Du Shaoqing, Liu Hongmei, Huang Kaixun
Hubei Key Laboratory of Bioinorganic Chemistry & Materia Medica, School of Chemistry and Chemical Engineering, Huazhong University of Science and Technology, Wuhan 430074, People's Republic of China.
Biochim Biophys Acta. 2010 May;1800(5):511-7. doi: 10.1016/j.bbagen.2010.01.005. Epub 2010 Jan 28.
Selenoprotein S (SelS), a transmembrane selenoprotein, may be related to the response of endoplasmic reticulum (ER) stress. In this report, the influence of selenite supplementation and SelS gene silence on beta-mercaptoethanol (beta-ME)-mediated ER stress and cell apoptosis in HepG2 cells were examined. The results showed that SelS protein expression was markedly increased by 10 mM beta-ME and 100 nM sodium selenite in HepG2 cells. GRP78 protein level was significantly increased after treatment with 10 mM beta-ME in HepG2 cells, which suggested that beta-ME was also an ER stress inducer. Meanwhile, beta-ME (10 mM) was found to induce cell apoptosis, which was alleviated obviously when cells were pretreated with 100 nM selenite before exposure to beta-ME. Moreover, the suppression of SelS gene by siRNA could aggravate HepG2 cell apoptosis induced by beta-ME significantly. In conclusion, these results suggested that beta-ME, also an ER stress agent, could induce cell apoptosis, and SelS may play an important role in protecting cells from apoptosis induced by ER stress in HepG2 cells.

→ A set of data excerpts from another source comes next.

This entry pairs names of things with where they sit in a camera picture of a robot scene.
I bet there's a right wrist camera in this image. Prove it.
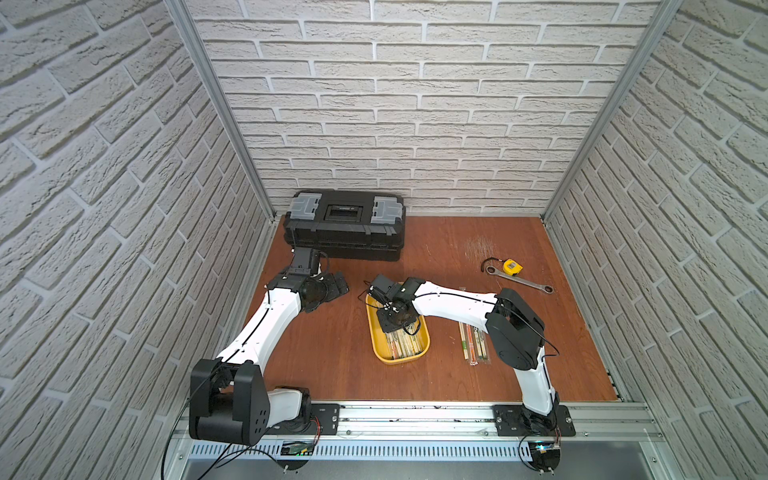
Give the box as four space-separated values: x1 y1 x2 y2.
368 275 401 305

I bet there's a silver metal wrench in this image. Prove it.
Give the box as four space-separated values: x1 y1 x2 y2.
484 266 554 294

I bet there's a chopsticks pair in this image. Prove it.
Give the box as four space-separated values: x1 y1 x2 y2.
475 329 490 364
459 322 470 361
466 325 478 366

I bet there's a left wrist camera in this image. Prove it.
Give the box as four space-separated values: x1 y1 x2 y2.
287 247 321 277

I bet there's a black plastic toolbox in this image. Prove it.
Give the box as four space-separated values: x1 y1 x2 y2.
283 190 406 262

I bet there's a wrapped chopsticks pile in box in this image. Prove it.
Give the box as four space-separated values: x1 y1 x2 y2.
385 330 424 360

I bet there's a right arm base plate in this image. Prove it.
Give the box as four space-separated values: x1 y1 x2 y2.
492 404 576 437

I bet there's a yellow plastic storage box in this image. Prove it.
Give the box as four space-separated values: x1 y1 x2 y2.
365 295 431 365

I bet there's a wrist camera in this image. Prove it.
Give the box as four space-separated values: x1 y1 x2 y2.
368 275 401 305
287 247 321 277

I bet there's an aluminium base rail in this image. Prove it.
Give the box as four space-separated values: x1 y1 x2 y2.
166 401 665 478

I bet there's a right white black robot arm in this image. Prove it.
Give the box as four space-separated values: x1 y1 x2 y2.
368 275 559 435

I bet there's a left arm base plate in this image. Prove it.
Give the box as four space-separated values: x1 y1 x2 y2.
266 402 341 437

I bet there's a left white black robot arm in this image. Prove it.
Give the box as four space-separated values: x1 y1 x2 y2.
189 273 349 446

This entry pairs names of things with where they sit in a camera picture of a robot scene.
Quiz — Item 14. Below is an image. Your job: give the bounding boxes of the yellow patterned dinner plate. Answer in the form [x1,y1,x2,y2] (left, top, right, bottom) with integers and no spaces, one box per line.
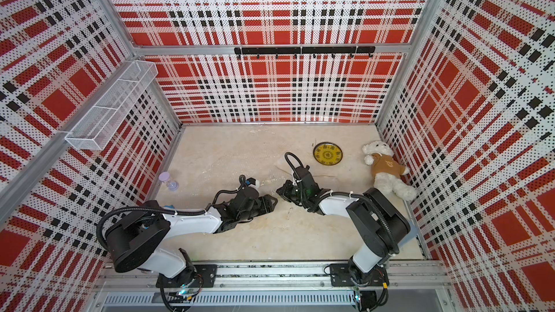
[313,142,343,166]

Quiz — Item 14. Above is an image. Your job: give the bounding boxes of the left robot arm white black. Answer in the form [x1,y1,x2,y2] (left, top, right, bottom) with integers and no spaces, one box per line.
[96,186,278,279]

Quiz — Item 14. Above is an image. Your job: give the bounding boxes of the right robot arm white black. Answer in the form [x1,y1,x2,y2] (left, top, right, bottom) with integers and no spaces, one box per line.
[277,152,411,287]

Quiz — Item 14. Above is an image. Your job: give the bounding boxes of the white teddy bear brown shirt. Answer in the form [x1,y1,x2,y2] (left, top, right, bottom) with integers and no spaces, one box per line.
[362,141,417,202]

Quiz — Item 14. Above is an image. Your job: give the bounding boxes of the grey blue zip pouch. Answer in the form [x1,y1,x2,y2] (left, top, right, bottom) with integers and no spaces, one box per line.
[399,224,419,248]

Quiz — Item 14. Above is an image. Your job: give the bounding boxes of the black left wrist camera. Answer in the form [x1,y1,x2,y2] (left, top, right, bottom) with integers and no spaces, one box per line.
[242,178,260,189]

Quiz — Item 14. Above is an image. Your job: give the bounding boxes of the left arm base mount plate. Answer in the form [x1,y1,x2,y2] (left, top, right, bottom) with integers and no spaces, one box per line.
[156,264,218,289]

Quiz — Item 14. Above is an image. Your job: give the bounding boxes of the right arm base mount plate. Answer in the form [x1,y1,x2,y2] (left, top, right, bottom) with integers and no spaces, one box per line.
[329,262,390,287]

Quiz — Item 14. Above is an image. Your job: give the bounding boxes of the black wall hook rail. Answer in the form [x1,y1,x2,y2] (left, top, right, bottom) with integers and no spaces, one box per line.
[234,46,376,58]

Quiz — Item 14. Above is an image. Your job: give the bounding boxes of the white wire mesh shelf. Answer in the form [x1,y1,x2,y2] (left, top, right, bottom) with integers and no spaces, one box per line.
[65,60,158,151]

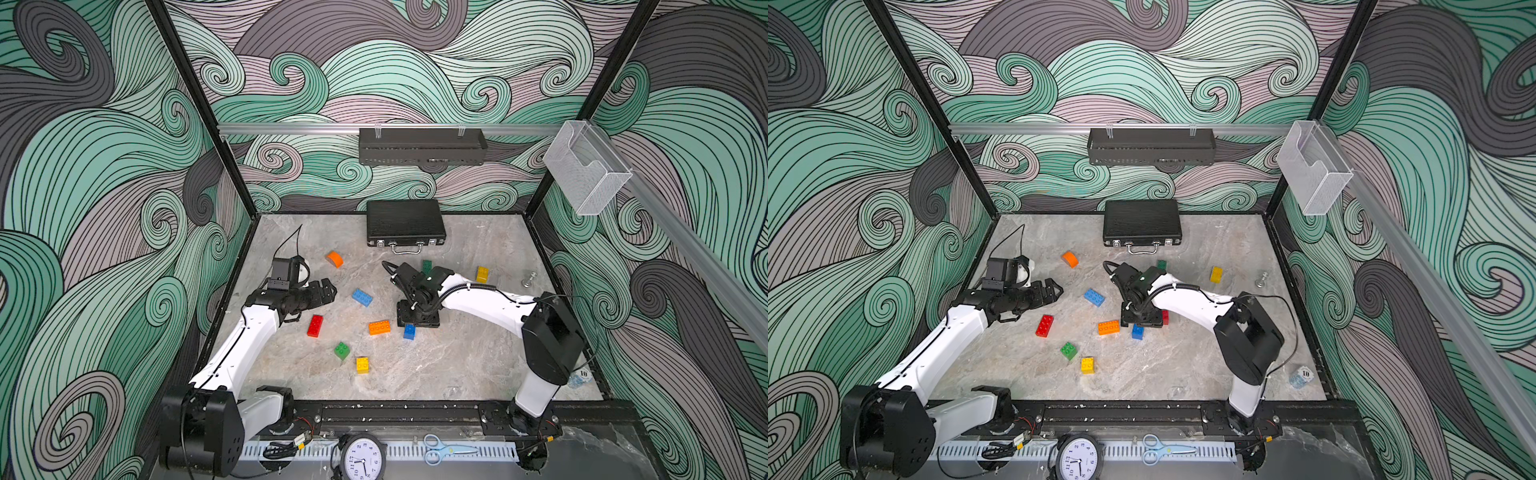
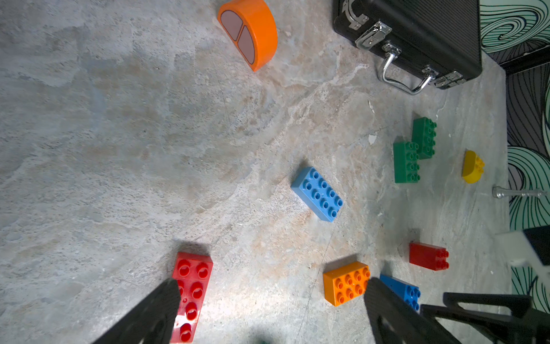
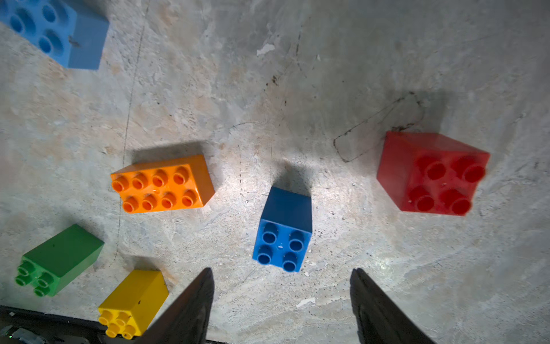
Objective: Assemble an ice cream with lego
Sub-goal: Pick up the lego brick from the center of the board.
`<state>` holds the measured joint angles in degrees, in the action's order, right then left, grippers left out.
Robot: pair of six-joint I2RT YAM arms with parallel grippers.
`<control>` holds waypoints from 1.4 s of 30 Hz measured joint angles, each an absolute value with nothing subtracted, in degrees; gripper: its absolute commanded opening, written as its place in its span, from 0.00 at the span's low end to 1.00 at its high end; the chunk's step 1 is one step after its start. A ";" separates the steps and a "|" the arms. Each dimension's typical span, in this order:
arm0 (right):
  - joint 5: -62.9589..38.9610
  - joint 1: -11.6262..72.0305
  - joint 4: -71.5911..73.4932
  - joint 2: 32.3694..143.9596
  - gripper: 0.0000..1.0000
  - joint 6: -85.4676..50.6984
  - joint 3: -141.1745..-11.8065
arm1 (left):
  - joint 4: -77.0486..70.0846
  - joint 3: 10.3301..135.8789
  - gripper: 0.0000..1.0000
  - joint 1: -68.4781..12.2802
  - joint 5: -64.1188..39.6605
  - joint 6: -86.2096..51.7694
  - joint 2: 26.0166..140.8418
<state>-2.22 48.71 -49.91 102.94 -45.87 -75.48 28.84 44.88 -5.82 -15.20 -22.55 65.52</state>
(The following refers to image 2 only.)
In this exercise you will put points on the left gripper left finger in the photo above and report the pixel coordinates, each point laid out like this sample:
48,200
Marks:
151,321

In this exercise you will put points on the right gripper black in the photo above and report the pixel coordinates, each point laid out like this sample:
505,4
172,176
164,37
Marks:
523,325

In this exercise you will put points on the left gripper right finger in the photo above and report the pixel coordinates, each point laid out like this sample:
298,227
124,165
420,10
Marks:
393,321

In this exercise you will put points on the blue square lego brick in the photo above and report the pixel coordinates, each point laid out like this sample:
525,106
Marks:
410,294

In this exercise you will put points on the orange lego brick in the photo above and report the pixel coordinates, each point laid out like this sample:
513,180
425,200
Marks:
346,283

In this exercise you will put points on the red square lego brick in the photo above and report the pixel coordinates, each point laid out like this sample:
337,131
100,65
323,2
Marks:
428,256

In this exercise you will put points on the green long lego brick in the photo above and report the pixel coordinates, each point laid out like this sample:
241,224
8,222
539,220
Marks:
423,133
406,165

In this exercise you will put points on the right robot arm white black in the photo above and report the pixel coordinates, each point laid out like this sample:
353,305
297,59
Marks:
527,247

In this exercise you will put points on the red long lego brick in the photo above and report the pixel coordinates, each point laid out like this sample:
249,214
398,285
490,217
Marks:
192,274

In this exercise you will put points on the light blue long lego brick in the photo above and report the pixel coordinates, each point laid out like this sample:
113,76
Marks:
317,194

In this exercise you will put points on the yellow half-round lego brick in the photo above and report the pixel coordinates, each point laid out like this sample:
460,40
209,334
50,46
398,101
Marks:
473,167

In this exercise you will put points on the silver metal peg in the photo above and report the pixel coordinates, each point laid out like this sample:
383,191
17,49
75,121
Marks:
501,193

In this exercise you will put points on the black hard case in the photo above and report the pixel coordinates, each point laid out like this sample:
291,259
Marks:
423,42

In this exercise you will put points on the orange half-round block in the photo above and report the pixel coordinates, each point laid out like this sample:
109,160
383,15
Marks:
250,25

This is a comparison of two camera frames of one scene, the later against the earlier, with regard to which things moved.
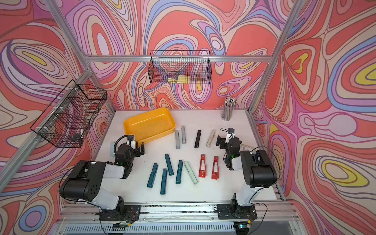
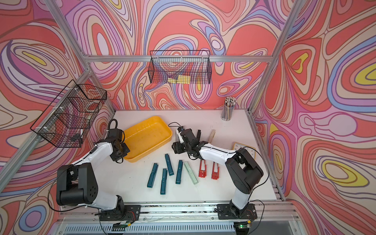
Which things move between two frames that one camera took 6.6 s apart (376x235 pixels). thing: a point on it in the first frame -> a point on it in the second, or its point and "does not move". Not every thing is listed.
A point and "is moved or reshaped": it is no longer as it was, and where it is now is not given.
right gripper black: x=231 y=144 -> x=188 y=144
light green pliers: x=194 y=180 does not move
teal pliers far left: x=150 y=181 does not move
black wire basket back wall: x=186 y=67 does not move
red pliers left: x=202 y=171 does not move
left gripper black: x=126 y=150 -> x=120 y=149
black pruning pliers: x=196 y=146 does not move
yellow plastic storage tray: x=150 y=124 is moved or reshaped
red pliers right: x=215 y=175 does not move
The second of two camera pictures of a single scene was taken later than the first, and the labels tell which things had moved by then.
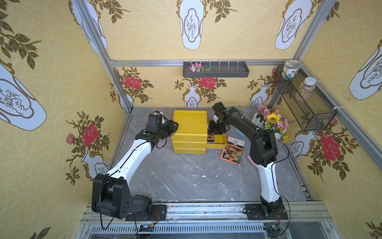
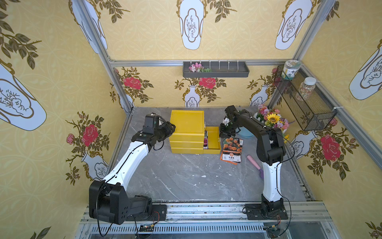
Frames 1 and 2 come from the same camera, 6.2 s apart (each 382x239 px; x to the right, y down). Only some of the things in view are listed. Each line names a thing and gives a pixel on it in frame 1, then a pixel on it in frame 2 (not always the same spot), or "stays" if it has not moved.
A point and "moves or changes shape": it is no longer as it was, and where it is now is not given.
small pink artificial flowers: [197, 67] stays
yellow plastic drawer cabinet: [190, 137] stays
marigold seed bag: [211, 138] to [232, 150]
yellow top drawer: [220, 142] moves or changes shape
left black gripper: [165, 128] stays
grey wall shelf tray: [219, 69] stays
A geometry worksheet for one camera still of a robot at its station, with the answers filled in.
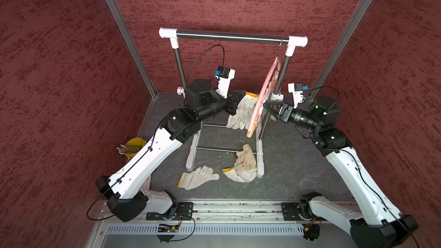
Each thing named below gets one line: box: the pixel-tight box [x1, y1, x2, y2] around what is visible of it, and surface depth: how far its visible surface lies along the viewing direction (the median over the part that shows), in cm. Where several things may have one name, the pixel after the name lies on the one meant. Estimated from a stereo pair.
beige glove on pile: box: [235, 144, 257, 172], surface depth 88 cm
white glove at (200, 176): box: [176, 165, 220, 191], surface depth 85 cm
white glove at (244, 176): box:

硒蛋白S(SelS)是一种跨膜硒蛋白,可能与内质网(ER)应激反应有关。在本报告中,研究了亚硒酸盐补充和SelS基因沉默对β-巯基乙醇(β-ME)介导的HepG2细胞内质网应激和细胞凋亡的影响。结果显示,10 mM β-ME和100 nM亚硒酸钠可使HepG2细胞中SelS蛋白表达显著增加。10 mM β-ME处理后,HepG2细胞中GRP78蛋白水平显著升高,这表明β-ME也是一种内质网应激诱导剂。同时,发现β-ME(10 mM)可诱导细胞凋亡,在暴露于β-ME之前用100 nM亚硒酸盐预处理细胞可明显减轻细胞凋亡。此外,siRNA抑制SelS基因可显著加重β-ME诱导的HepG2细胞凋亡。总之,这些结果表明,β-ME作为一种内质网应激剂可诱导细胞凋亡,SelS可能在保护HepG2细胞免受内质网应激诱导的凋亡中发挥重要作用。